Speaking of infrastructure, I spent some time with the team discussing the benefits of adopting Terraform for our provisioning needs. We’ve been using Ansible for a while now, but as our infrastructure grew more complex, it became harder to manage. Terraform seemed like a natural progression. One thing that kept coming up was whether we should also consider CloudFormation, especially given AWS’s growing dominance.

While the team was in favor of Terraform, I argued for staying agnostic and using it only where it made sense, rather than making a platform-wide switch. This led to an interesting debate about vendor lock-in versus flexibility, which is something that always comes up when we make such significant changes.

Later on, someone brought up the recent DDoS attack against Dyn. It was a stark reminder of how vulnerable our services can be if not properly secured. We decided to take some time today to review and update our security practices, including implementing rate limiting and ensuring all external endpoints were configured securely.

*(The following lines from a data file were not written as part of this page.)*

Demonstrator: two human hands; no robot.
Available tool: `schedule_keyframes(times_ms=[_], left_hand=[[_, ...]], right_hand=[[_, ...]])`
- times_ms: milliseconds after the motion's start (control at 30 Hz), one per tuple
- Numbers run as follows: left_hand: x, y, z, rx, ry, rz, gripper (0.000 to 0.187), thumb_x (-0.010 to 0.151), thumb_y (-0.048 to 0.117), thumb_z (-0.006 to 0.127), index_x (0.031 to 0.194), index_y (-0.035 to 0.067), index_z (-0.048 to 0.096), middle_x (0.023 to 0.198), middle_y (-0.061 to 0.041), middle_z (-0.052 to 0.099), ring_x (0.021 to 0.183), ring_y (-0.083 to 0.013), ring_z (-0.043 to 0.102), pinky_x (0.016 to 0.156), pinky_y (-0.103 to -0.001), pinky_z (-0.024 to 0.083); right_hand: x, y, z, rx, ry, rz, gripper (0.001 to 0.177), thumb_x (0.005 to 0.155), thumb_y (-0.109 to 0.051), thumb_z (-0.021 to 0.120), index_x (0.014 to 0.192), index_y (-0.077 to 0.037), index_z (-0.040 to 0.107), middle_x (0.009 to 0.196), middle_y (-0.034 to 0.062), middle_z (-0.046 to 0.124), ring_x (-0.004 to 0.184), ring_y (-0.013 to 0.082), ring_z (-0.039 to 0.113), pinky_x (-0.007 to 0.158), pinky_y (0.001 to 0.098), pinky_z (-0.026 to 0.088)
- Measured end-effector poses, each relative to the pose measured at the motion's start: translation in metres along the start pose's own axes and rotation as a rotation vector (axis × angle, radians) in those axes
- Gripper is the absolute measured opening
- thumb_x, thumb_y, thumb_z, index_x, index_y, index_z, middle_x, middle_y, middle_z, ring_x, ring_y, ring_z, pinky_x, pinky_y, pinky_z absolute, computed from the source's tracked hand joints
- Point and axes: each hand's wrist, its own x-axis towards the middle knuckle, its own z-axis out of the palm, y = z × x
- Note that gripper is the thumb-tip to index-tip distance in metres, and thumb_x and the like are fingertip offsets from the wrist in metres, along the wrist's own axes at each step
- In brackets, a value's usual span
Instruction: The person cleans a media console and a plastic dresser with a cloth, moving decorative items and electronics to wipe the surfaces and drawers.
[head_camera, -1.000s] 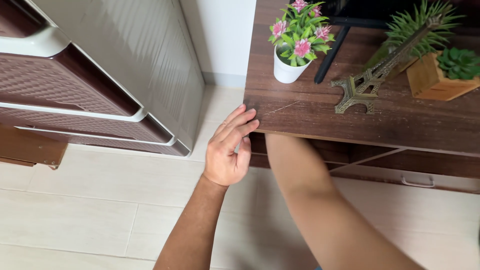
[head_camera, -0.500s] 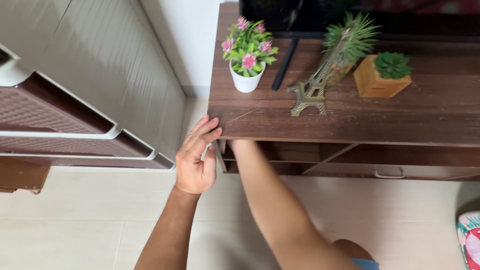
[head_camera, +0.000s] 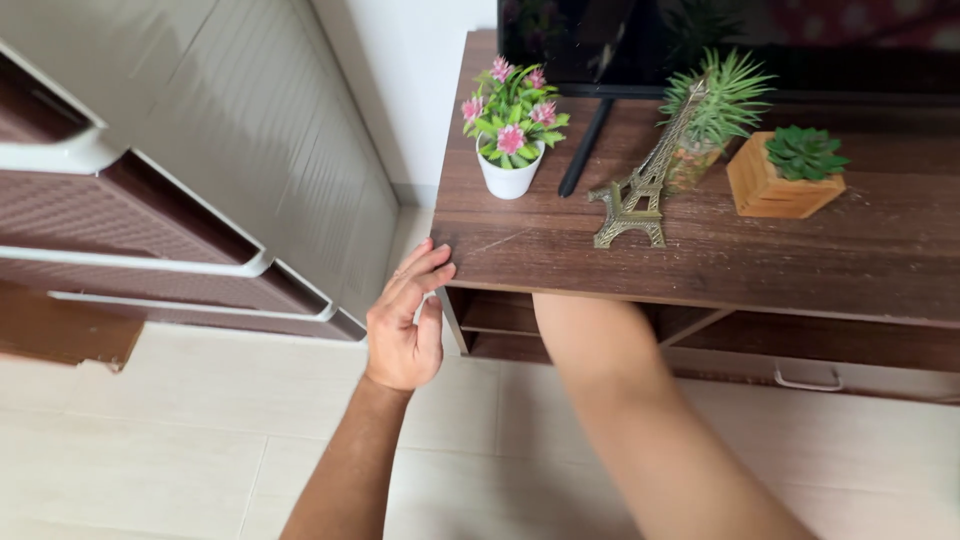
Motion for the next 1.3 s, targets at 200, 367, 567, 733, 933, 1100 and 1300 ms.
schedule_keyframes(times_ms=[200, 367, 567, 733, 933, 1100, 1300], left_hand=[[0.000, -0.001, -0.001, -0.013, -0.007, -0.016, 0.029, 0.095, -0.002, 0.048, 0.113, -0.002, 0.071, 0.132, -0.020, 0.070, 0.140, -0.0403, 0.059, 0.120, -0.046, 0.044], [0.000, -0.004, 0.002, -0.016, 0.008, -0.027, 0.028, 0.096, -0.002, 0.049, 0.113, -0.002, 0.072, 0.130, -0.019, 0.071, 0.139, -0.0400, 0.060, 0.119, -0.046, 0.045], [0.001, -0.008, 0.001, -0.012, 0.003, -0.034, 0.031, 0.094, -0.002, 0.046, 0.111, -0.001, 0.072, 0.129, -0.018, 0.072, 0.138, -0.0392, 0.061, 0.119, -0.045, 0.046], [-0.001, -0.007, 0.002, -0.020, 0.000, -0.015, 0.028, 0.096, -0.001, 0.049, 0.113, -0.002, 0.071, 0.130, -0.019, 0.071, 0.139, -0.0395, 0.059, 0.120, -0.046, 0.044], [-0.005, -0.004, 0.001, -0.005, -0.016, -0.021, 0.026, 0.099, 0.001, 0.050, 0.114, -0.002, 0.071, 0.131, -0.018, 0.070, 0.141, -0.0390, 0.059, 0.120, -0.046, 0.045], [0.001, -0.007, -0.001, -0.011, -0.023, -0.012, 0.025, 0.100, 0.002, 0.050, 0.113, -0.002, 0.071, 0.131, -0.018, 0.070, 0.140, -0.0391, 0.059, 0.120, -0.046, 0.044], [-0.002, -0.008, -0.002, -0.018, -0.020, 0.005, 0.030, 0.096, -0.001, 0.048, 0.115, -0.002, 0.071, 0.133, -0.019, 0.069, 0.141, -0.0395, 0.058, 0.120, -0.046, 0.044]], right_hand=[[0.035, 0.017, 0.001, -0.154, 0.003, 0.045, 0.055, 0.097, -0.038, 0.040, 0.140, -0.005, 0.051, 0.141, 0.0145, 0.054, 0.126, 0.0365, 0.056, 0.103, 0.0577, 0.051], [-0.012, 0.008, -0.006, -0.115, 0.039, 0.018, 0.053, 0.097, -0.035, 0.040, 0.138, -0.004, 0.052, 0.138, 0.0149, 0.056, 0.124, 0.0363, 0.058, 0.101, 0.0567, 0.052], [-0.140, -0.016, -0.020, 0.199, 0.029, -0.044, 0.052, 0.097, -0.033, 0.040, 0.137, -0.003, 0.053, 0.135, 0.0153, 0.059, 0.120, 0.0360, 0.060, 0.099, 0.0556, 0.053], [-0.067, -0.027, -0.033, 0.148, 0.091, -0.094, 0.050, 0.097, -0.031, 0.040, 0.136, -0.002, 0.054, 0.132, 0.0157, 0.061, 0.118, 0.0357, 0.062, 0.097, 0.0546, 0.055], [-0.021, -0.006, -0.040, -0.044, 0.168, -0.040, 0.049, 0.096, -0.028, 0.040, 0.134, -0.001, 0.056, 0.129, 0.0161, 0.064, 0.115, 0.0354, 0.064, 0.095, 0.0535, 0.056], [-0.131, -0.014, -0.034, 0.171, 0.161, -0.106, 0.048, 0.096, -0.026, 0.040, 0.133, 0.000, 0.057, 0.126, 0.0165, 0.066, 0.112, 0.0351, 0.066, 0.093, 0.0525, 0.057], [-0.094, -0.004, -0.043, 0.170, 0.197, -0.204, 0.043, 0.101, -0.021, 0.043, 0.136, -0.001, 0.057, 0.126, 0.0157, 0.067, 0.112, 0.0325, 0.066, 0.094, 0.0487, 0.056]])
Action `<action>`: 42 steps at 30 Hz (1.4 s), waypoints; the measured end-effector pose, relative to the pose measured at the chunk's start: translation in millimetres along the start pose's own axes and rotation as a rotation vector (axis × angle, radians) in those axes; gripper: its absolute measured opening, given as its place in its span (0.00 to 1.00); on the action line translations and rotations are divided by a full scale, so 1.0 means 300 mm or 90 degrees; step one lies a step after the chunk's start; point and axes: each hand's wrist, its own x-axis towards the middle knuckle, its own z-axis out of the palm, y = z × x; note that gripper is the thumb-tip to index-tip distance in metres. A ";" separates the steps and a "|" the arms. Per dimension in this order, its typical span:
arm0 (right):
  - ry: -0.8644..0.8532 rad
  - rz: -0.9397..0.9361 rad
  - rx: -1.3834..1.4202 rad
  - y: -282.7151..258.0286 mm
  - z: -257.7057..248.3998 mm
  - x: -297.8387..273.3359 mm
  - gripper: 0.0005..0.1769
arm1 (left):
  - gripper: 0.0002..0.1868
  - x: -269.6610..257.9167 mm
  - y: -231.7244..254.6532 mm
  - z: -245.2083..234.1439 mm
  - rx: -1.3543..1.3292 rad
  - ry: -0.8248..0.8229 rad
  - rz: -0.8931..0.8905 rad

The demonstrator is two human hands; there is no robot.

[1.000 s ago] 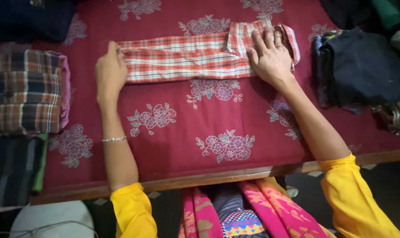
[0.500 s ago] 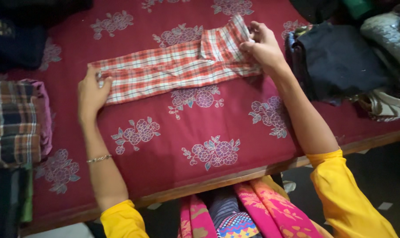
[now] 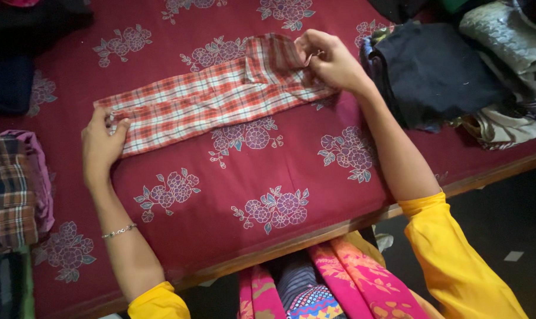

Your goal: The person folds a black garment, a checkered shirt, and a light-colored jacket by hand on a bed.

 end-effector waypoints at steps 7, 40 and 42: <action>0.018 -0.029 -0.238 -0.048 0.071 0.016 0.10 | 0.20 0.000 0.005 0.004 -0.003 -0.002 -0.027; -0.197 0.264 -0.614 0.004 0.253 0.008 0.38 | 0.17 0.026 -0.063 0.176 0.339 0.190 0.133; -0.162 0.284 -0.614 0.016 0.242 0.007 0.37 | 0.17 0.011 -0.044 0.180 0.306 0.260 0.172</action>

In between meetings, I caught wind that a colleague had been working on setting up a serverless architecture using AWS Lambda and API Gateway. It was fascinating to see how much interest this space is generating. While we didn’t have any immediate plans to switch to serverless, it’s always good to keep an eye on emerging technologies.

As the day wound down, I reflected on the constant evolution of our tech stack. We’re constantly learning and adapting, but more importantly, we’re building a platform that can serve our growing user base while being resilient against future challenges. It’s a rewarding yet challenging role, but it keeps things interesting.


That’s how a typical day for me goes these days. The tech landscape is always changing, and there’s always something new to learn or adapt to. But at the end of the day, I love seeing the impact our work has on making the services we build more robust and reliable.